During my career, I have personally been involved with all and above and the latest implementation was based on SQL Server 2008 R2 with not only ETL logic to the ERP applications, but also a staging area, relational data warehouse and then the multi-dimensional OLAP cubes with SharePoint 2010. Needless to say, you need to have an understanding of multi-layer architecture and how all of this work together.
The question is how Big Data relates to all of this? One view of this is that different market segments sees it in a different way. Start-ups will see this more of a web-based approach with cloud solutions supporting Big Data. The SMB market has invested in Business Intelligence solutions and to get scale, they are going to look at cloud solutions that can take their analytics to the next stage. An then the larger enterprises that have invested huge amounts in enterprise data warehousing, data marts, ETL processes etc. will probably keep these solutions but might amend to cloud-based solutions when it is appropriate.

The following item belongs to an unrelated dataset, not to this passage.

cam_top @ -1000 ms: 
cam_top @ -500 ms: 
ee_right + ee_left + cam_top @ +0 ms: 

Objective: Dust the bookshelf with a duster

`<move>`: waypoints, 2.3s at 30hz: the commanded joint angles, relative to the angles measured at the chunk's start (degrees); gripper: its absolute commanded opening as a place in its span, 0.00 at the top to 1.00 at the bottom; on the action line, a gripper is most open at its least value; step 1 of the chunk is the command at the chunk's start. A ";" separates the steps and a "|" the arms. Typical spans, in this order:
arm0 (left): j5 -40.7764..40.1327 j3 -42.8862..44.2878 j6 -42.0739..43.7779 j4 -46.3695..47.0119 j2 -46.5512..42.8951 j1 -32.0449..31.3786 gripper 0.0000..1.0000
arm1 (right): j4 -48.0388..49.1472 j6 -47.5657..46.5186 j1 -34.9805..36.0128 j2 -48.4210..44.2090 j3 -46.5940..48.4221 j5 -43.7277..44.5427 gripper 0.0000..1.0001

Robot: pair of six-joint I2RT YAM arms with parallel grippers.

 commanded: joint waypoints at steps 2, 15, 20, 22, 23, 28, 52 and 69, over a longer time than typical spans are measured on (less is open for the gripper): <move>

The competition in the Big Data space will increase during 2013 and we have already seen this by new solutions being introduced to the market like Amazon Redshift and Windows Azure Big Data. The distinction in the Big Data solutions is that many of them are typically based on NoSQL technology and data is dumped into computer memory (In-memory) and these solutions are specifically good for non-structured data. It is important to understand that there isn’t one “turn-key” solution as these types of Big Data implementations are both complex and require very distinctive skills to maneuver like “programming, statistics and how to visualize and communicate data”.
What we also need to remember is that the need to integrate data from different sources still exist, the data will be typically very different to what we are used to (like digital sensor and cameras) and when you add social media to all of this, you will have a mixture of data that never existed.
And finally, if you have been involved in Business Intelligence or Data Warehousing projects, the data/information still has to be presented in a format that makes sense for your audience, whether it be your management or other information junkies. What I do know is that analyzing the data won’t be easier than before given the fact that there is so much statistical swing into it, but the results of that data could take you and your company to the next level if information is used in proper manner.
To answer to the question I posed in my heading. No, I do not think one thing replaces another, but I would say is that you can expect to see multiple different variations on implementations and you can call them what you like and cloud will definitely be part of that implementation.